Mercury 2 is the world's fastest reasoning language model built to make production AI feel instant. It uses parallel refinement diffusion technology to generate tokens simultaneously at speeds exceeding 1,000 tokens per second.

Mercury 2 is a reasoning language model designed specifically for production AI applications where speed and responsiveness are critical. It represents a fundamental shift from traditional autoregressive models by employing diffusion-based parallel refinement technology.

Key features include tunable reasoning capabilities, 128K context length, native tool use functionality, and schema-aligned JSON output. The model achieves speeds of 1,009 tokens per second on NVIDIA Blackwell GPUs while maintaining competitive quality with leading speed-optimized models.

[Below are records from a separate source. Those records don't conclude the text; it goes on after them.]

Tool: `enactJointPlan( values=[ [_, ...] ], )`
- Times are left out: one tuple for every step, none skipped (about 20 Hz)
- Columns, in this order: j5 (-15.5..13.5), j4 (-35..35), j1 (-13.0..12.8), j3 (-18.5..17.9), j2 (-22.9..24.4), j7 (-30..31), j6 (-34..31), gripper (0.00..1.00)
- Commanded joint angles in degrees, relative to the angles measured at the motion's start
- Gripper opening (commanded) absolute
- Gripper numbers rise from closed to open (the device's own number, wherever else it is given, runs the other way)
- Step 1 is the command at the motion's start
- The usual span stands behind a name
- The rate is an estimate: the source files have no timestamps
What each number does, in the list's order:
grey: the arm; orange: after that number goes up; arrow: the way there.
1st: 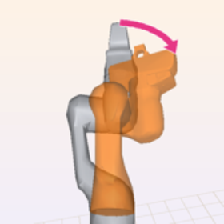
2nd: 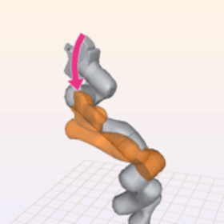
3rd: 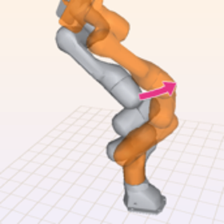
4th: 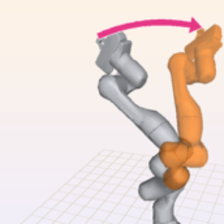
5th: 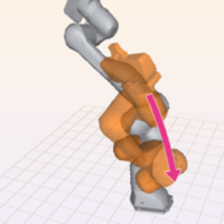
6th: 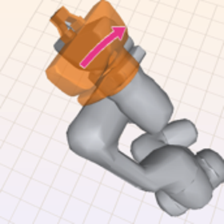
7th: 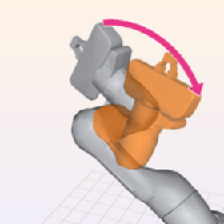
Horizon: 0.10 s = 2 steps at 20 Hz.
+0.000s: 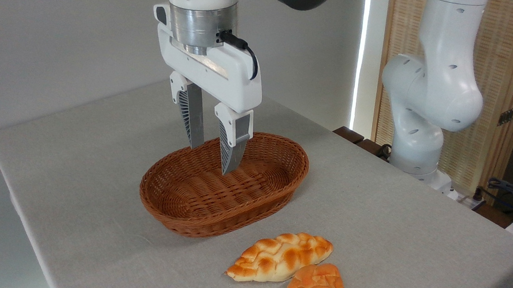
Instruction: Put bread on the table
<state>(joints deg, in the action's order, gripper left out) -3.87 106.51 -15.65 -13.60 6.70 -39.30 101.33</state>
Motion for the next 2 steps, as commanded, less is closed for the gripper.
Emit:
enactJointPlan(
  values=[
    [-1.05, -2.44, 0.19, -0.38, -0.81, 1.60, -1.14, 1.00],
    [-1.14, -2.54, 0.27, -0.47, -0.81, 1.51, -1.14, 1.00]
  ],
)
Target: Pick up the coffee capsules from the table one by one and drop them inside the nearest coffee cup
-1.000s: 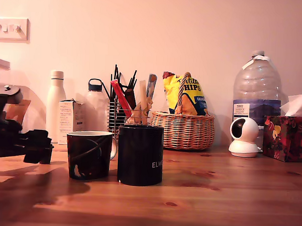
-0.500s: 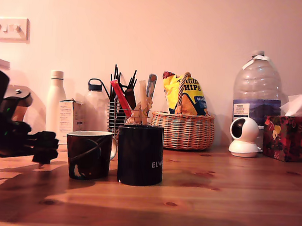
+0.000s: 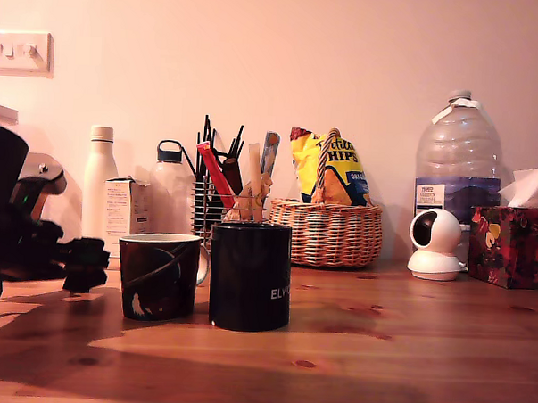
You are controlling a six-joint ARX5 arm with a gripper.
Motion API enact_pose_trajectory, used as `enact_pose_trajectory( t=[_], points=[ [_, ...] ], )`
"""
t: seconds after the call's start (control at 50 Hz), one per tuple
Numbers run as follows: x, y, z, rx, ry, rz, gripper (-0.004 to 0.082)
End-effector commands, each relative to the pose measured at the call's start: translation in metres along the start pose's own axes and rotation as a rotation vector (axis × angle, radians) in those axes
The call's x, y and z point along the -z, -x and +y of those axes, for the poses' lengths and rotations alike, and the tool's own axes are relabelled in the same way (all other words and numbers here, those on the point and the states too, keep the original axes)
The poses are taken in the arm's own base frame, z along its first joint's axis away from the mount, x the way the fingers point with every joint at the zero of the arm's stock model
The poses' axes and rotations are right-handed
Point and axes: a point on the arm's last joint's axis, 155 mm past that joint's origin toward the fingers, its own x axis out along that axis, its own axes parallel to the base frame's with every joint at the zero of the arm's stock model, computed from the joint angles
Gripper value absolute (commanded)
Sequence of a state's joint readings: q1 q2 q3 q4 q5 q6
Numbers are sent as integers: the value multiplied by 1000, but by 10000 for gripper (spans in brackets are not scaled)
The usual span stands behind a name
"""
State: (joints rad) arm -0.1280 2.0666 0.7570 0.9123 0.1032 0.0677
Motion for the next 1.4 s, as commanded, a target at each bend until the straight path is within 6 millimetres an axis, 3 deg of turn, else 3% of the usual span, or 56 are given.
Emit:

Unlike traditional sequential decoding models that generate one token at a time, Mercury 2 generates responses through parallel refinement, producing multiple tokens simultaneously and converging over a small number of steps. This diffusion-based approach provides a fundamentally different speed curve that's more than 5x faster than conventional methods.

The model excels in latency-sensitive applications where user experience is non-negotiable, including coding and editing workflows, agentic loops, real-time voice interactions, and search/RAG pipelines. It enables reasoning-grade quality within real-time latency budgets that traditional models cannot achieve.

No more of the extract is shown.